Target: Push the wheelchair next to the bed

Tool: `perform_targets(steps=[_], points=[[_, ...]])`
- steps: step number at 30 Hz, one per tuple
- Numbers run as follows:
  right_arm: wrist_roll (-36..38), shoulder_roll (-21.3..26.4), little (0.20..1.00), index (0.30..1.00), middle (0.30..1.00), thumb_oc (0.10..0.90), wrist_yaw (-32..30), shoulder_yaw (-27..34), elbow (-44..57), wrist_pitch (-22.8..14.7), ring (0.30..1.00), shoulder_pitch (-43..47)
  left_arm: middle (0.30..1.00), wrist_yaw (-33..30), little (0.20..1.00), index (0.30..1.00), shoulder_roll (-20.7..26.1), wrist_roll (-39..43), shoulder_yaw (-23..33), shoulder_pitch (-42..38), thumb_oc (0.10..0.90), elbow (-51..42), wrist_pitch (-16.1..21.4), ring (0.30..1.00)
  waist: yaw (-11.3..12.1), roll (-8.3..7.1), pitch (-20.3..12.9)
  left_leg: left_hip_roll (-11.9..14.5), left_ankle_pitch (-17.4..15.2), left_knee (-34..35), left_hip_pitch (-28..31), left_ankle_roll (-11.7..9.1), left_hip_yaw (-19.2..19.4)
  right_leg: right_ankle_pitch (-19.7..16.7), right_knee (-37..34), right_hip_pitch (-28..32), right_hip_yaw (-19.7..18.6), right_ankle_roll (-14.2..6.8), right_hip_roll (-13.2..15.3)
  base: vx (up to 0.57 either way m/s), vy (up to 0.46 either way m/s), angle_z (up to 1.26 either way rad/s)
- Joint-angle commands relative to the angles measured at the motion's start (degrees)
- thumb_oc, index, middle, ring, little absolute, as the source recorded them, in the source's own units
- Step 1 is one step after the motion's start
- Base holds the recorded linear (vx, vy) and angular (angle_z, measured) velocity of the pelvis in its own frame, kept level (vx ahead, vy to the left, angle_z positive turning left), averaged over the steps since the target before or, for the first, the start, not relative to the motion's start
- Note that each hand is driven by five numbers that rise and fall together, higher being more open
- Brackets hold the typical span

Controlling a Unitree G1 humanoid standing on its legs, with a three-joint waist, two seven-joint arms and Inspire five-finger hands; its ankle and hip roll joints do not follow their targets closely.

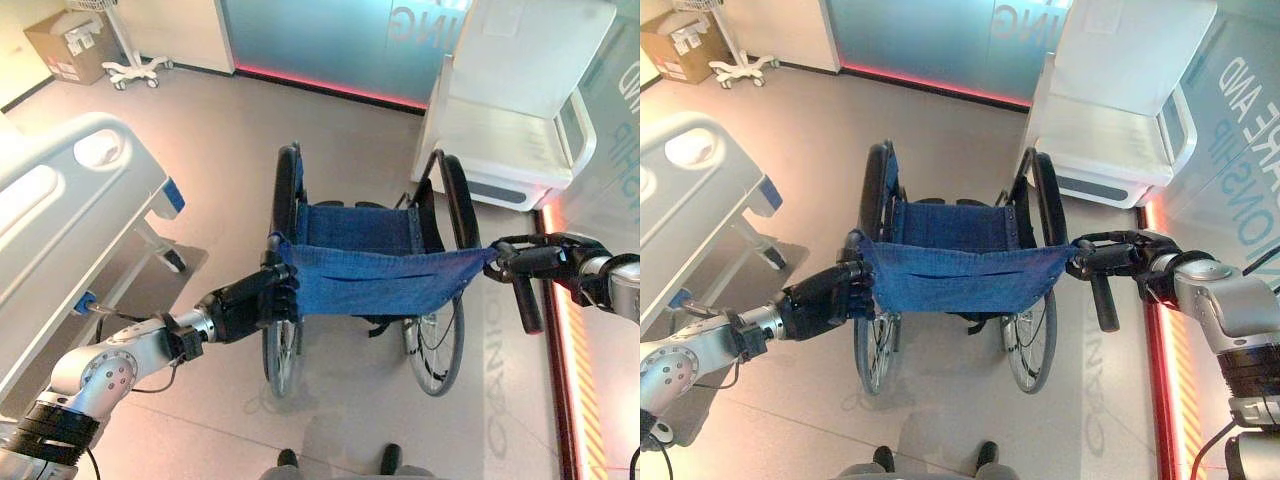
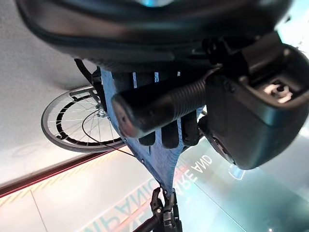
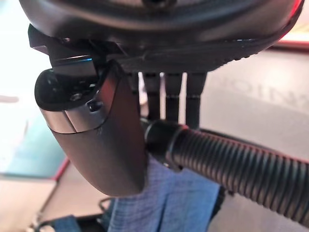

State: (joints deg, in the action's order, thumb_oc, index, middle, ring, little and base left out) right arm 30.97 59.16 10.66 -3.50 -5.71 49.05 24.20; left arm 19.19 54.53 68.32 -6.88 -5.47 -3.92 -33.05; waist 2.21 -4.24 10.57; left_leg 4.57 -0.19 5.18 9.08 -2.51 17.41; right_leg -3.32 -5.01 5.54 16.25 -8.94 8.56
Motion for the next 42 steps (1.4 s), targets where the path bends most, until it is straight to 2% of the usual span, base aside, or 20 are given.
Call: perform_targets(steps=[1, 6, 12, 13, 14, 17, 22, 24, 25, 28, 31, 37, 42], points=[[-3.51, 6.41, 0.300, 0.300, 0.300, 0.400, 8.10, -5.50, 0.75, -1.60, 0.300, 3.47, 0.300, 6.37, 0.300, 0.300, -0.31, 8.28, 1.08, -16.60, 0.400, -4.36, 7.29, 0.300, 0.22, 1.81, -5.31, 0.87, -0.90, -0.18, -0.91, -1.64, -1.24, 4.80, 4.30, 1.75, 0.98, -0.43, 0.36, 0.00, 0.000, 0.00], [-10.26, 5.19, 0.300, 0.300, 0.300, 0.400, 12.00, -5.07, 1.75, 0.78, 0.300, -0.12, 0.300, 6.85, 0.300, 0.300, -1.20, 7.15, 2.01, -14.41, 0.400, -4.94, 8.32, 0.300, 0.07, 1.97, -5.37, 0.97, -0.86, -0.18, -0.81, -1.71, -1.22, 4.79, 4.06, 1.94, 0.93, -0.40, 0.30, 0.00, 0.000, 0.00], [-12.85, 4.70, 0.300, 0.300, 0.300, 0.400, 14.06, -3.56, 1.40, 1.89, 0.300, -2.83, 0.300, 5.56, 0.300, 0.300, -0.95, 7.98, 2.56, -13.61, 0.400, -6.19, 8.41, 0.300, -0.08, 2.10, -5.23, 1.15, -0.75, -0.18, -0.68, -1.82, -1.13, 4.83, 4.05, 2.08, 0.92, -0.37, 0.18, 0.00, 0.000, 0.00], [-12.69, 4.59, 0.439, 0.439, 0.439, 0.493, 13.65, -3.42, 1.43, 1.87, 0.439, -3.05, 0.300, 5.72, 0.300, 0.300, -0.96, 7.90, 2.63, -13.46, 0.400, -6.16, 8.46, 0.300, -0.10, 2.11, -5.21, 1.17, -0.75, -0.18, -0.67, -1.85, -1.14, 4.83, 4.04, 2.08, 0.91, -0.37, 0.17, 0.00, 0.000, 0.00], [-12.19, 4.27, 0.900, 0.900, 0.900, 0.800, 12.39, -3.16, 1.38, 1.59, 0.900, -3.46, 0.300, 5.82, 0.300, 0.300, -1.09, 7.72, 2.71, -13.24, 0.400, -6.17, 8.59, 0.300, -0.14, 2.15, -5.15, 1.23, -0.71, -0.18, -0.65, -1.89, -1.15, 4.85, 4.06, 2.07, 0.86, -0.38, 0.16, 0.00, 0.000, 0.00], [-10.17, 3.92, 0.900, 0.900, 0.900, 0.800, 9.49, -2.25, 1.41, 0.79, 0.900, -3.96, 0.300, 6.05, 0.300, 0.300, -1.19, 7.73, 2.87, -13.03, 0.400, -6.32, 8.68, 0.300, -0.22, 2.25, -4.99, 1.29, -0.69, -0.18, -0.63, -1.97, -1.15, 4.80, 4.02, 2.02, 0.78, -0.41, 0.16, 0.00, 0.000, 0.00], [-3.89, 4.70, 0.900, 0.900, 0.900, 0.800, -1.42, 0.02, 0.96, -1.90, 0.900, -2.74, 0.300, 6.08, 0.300, 0.300, -0.89, 8.20, 2.94, -13.08, 0.400, -5.86, 8.95, 0.300, -0.42, 2.37, -4.79, 1.41, -0.73, -0.18, -0.42, -2.05, -1.08, 4.88, 4.13, 2.09, 0.60, -0.42, -0.02, 0.00, 0.000, 0.00], [-1.47, 5.16, 0.900, 0.900, 0.900, 0.800, -4.59, 1.05, 1.18, -2.08, 0.900, -1.97, 0.300, 6.08, 0.300, 0.300, -0.77, 8.40, 3.28, -13.08, 0.400, -5.75, 8.76, 0.300, -0.51, 2.36, -4.80, 1.44, -0.83, -0.18, -0.34, -2.04, -1.02, 4.93, 4.21, 2.07, 0.51, -0.45, -0.06, 0.00, 0.000, 0.00], [0.89, 5.77, 0.900, 0.900, 0.900, 0.800, -8.35, 2.40, 1.33, -2.25, 0.900, -1.25, 0.300, 5.73, 0.300, 0.300, -0.56, 8.73, 3.76, -12.99, 0.400, -6.01, 8.37, 0.300, -0.62, 2.36, -4.84, 1.48, -0.90, -0.18, -0.22, -2.02, -0.95, 4.98, 4.35, 2.04, 0.46, -0.46, -0.08, 0.00, 0.000, 0.00], [3.14, 6.52, 0.900, 0.900, 0.900, 0.800, -10.88, 4.26, 1.17, -1.74, 0.900, -0.28, 0.300, 5.57, 0.300, 0.300, -0.47, 8.87, 4.38, -13.14, 0.400, -5.83, 7.94, 0.300, -0.77, 2.39, -5.06, 1.47, -1.11, -0.18, -0.17, -1.93, -0.75, 5.15, 4.47, 1.97, 0.33, -0.50, -0.09, 0.00, 0.000, 0.00], [4.15, 6.93, 0.900, 0.900, 0.900, 0.800, -11.19, 6.80, 2.28, -1.51, 0.900, -2.06, 0.300, 5.35, 0.300, 0.300, -0.25, 9.31, 5.82, -12.88, 0.400, -5.99, 7.33, 0.300, -1.09, 2.45, -5.13, 1.49, -1.19, -0.18, -0.12, -1.84, -0.65, 5.32, 4.67, 1.84, 0.12, -0.46, -0.12, 0.00, 0.000, 0.00], [5.97, 5.56, 0.900, 0.900, 0.900, 0.800, -12.21, 10.97, 4.50, -3.82, 0.900, -6.61, 0.300, 5.59, 0.300, 0.300, -0.19, 9.32, 7.20, -12.27, 0.400, -5.72, 7.32, 0.300, -1.59, 2.49, -5.14, 1.53, -1.37, -0.18, -0.07, -1.73, -0.29, 5.46, 4.84, 1.62, -0.26, -0.44, -0.22, 0.00, 0.000, 0.00], [4.77, 4.71, 0.900, 0.900, 0.900, 0.800, -6.57, 13.53, 7.26, -2.71, 0.900, -11.63, 0.300, 5.76, 0.300, 0.300, -0.45, 8.85, 8.43, -10.78, 0.400, -6.31, 7.77, 0.300, -2.18, 2.58, -4.92, 1.63, -1.27, -0.18, -0.19, -1.71, 0.07, 5.51, 4.94, 1.31, -0.61, -0.42, -0.30, -0.01, 0.003, 0.00]])
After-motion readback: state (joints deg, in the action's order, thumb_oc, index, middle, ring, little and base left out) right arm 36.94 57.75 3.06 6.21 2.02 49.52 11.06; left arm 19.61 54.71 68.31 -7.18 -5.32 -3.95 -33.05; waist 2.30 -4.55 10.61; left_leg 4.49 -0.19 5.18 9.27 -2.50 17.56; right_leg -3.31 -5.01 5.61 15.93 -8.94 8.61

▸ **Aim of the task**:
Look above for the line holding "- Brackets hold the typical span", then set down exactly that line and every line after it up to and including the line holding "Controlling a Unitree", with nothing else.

▸ **Task output**:
- Brackets hold the typical span

Controlling a Unitree G1 humanoid standing on its legs, with a three-joint waist, two seven-joint arms and Inspire five-finger hands; its ankle and hip roll joints do not follow their targets closely.

The requested output has now been given in full.